Incluso si la temporada no convence a nivel global o si se considera que Lynch ha perdido definitivamente la cabeza, es imposible negar la condición de obra maestra del capítulo 8. Solo por esa hora de imágenes en cascada merecería ya el director figurar entre los destacados del año. Matt Zoller, en un artículo para Vulture, afirmaba: “Creo que podría ser el episodio de televisión más impresionante que he visto en los últimos veinte años […] y una experiencia visual, sonora, dramática, mitológica, filosófica y emocional completa, comparable, y en ocasiones en conversación con el acto final de 2001: Una odisea del espacio (2001: A Space Odyssey, Stanley Kubrick, 1968)”. No exagera. La osadía de Lynch no consiste tanto en asimilar códigos del cine experimental (Maya Deren, Stan Brakhage) como en desarrollarlos en el contexto de una serie de televisión en abierto, invadiendo un territorio tradicionalmente vedado a la vanguardia. Resulta tentador pensar en un espectador haciendo zapping entre canales repletos de concursos y realities, topándose de repente con el bombardeo sensorial que propone Lynch en un viaje alucinante e hipnótico, que recuerda la reflexión del expresionista abstracto Adolph Gottlieb (de nuevo la pintura) en 1958: “A menudo escucho la pregunta: ¿Qué significan estas imágenes? Sencillamente, esta no es la cuestión adecuada. Las imágenes visuales no tienen por qué conformar un pensamiento verbal o unos hechos visuales. Una pregunta más acertada sería: ¿Transmiten estas imágenes alguna verdad emocional?” Lo que, por supuesto, conecta con la idea de Lynch de que entrar en una sala de cine, enfrentarse con una obra audiovisual, debería ser como experimentar un sueño.
Pero lo mejor del caso es que, más allá de su apabullante fuerza visual, el episodio 8 no responde al mero capricho estético, sino que además tiene una coherencia incuestionable, también analizada en diversos foros, y que se resume en su descripción del origen del mal, a partir de la primera explosión atómica, el 16 de julio de 945, en Nuevo México. Cine en blanco y negro, sin apenas diálogo, de una magistral precisión narrativa (el movimiento de aproximación de la cámara) donde Lynch enfrenta una vez más el bien y el mal (una constante quizá elemental, pero que atraviesa toda su obra) para explicar la procedencia de Bob y la creación de su antídoto por parte del Gigante, a través de un insecto-anfibio que se introduce en la boca de una niña (¿la madre de Laura Palmer?) al final del episodio. 55 minutos de televisión libre, salvaje y violentamente hermosa, que continúan suscitando interpretaciones de todo tipo y que se unen a los muchos otros enigmas que Lynch y Frost desperdigan por Twin Peaks.

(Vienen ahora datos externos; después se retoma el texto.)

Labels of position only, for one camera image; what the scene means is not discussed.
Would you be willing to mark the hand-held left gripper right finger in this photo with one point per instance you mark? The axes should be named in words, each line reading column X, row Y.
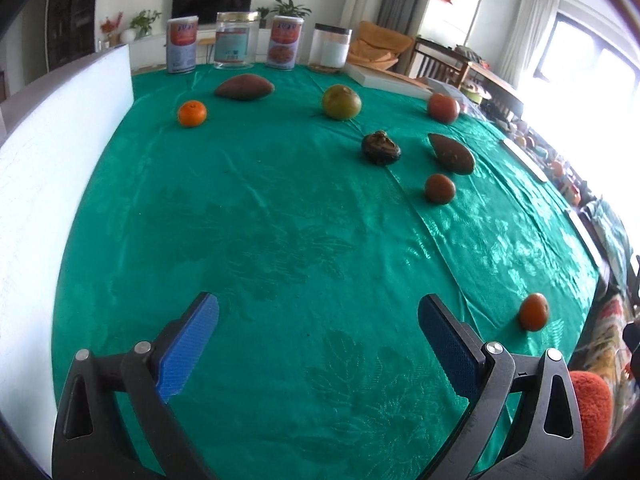
column 450, row 345

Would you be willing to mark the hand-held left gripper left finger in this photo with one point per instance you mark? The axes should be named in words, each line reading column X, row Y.
column 190, row 340

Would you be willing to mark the small orange tangerine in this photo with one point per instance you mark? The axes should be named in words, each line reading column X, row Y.
column 534, row 312
column 192, row 114
column 440, row 189

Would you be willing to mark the red apple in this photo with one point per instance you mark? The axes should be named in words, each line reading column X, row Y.
column 443, row 108

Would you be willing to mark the green tablecloth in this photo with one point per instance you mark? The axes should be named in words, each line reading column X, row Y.
column 280, row 220

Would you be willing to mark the brown sweet potato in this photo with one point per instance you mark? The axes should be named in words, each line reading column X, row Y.
column 244, row 87
column 452, row 154

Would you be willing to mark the dark brown wrinkled fruit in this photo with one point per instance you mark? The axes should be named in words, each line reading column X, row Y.
column 381, row 149

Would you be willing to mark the white foam board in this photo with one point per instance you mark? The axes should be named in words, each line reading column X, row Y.
column 45, row 160

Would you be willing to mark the white snack bag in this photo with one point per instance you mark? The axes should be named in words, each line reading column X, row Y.
column 446, row 87

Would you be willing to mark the green-orange citrus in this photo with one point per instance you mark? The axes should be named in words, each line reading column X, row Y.
column 341, row 103

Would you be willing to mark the orange-covered book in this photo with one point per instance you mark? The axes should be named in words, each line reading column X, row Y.
column 387, row 81

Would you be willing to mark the dark wooden chair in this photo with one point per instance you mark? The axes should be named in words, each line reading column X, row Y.
column 440, row 60

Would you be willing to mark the blue and orange tin can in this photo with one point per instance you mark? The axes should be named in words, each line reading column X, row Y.
column 181, row 46
column 284, row 42

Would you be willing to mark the white tv cabinet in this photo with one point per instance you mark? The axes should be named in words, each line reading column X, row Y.
column 205, row 42

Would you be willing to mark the clear glass jar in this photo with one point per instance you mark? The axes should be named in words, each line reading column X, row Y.
column 235, row 41

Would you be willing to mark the white jar with black lid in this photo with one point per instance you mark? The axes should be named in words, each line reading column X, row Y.
column 330, row 49

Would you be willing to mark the green potted plant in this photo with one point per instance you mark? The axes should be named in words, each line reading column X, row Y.
column 143, row 22

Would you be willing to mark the red flower plant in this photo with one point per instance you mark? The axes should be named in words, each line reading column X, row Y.
column 111, row 26

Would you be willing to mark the white window curtain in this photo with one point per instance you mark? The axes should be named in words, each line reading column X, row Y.
column 527, row 30

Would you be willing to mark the small dark-potted plant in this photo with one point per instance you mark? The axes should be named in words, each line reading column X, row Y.
column 262, row 14

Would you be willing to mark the black television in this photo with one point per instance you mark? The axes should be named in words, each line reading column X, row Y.
column 212, row 3

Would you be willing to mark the large leafy potted plant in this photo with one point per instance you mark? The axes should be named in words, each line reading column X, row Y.
column 288, row 7

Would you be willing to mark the dark wall cabinet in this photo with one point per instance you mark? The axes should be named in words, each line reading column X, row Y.
column 70, row 10

De hecho, Frost ha publicado este año Twin Peaks: The Final Dossier, un libro en el que aporta nuevas claves para encajar las piezas de un rompecabezas inabarcable, donde se mezclan la Logia Negra, los casos Blue Rose, realidades alternativas, dopplegängers, paradojas espaciotemporales (el tiempo no es lineal, sino simultáneo) y, en definitiva, sueño y realidad. Lynch ha devuelto a la imagen su primigenio poder de fascinación. ¿Alguien da más?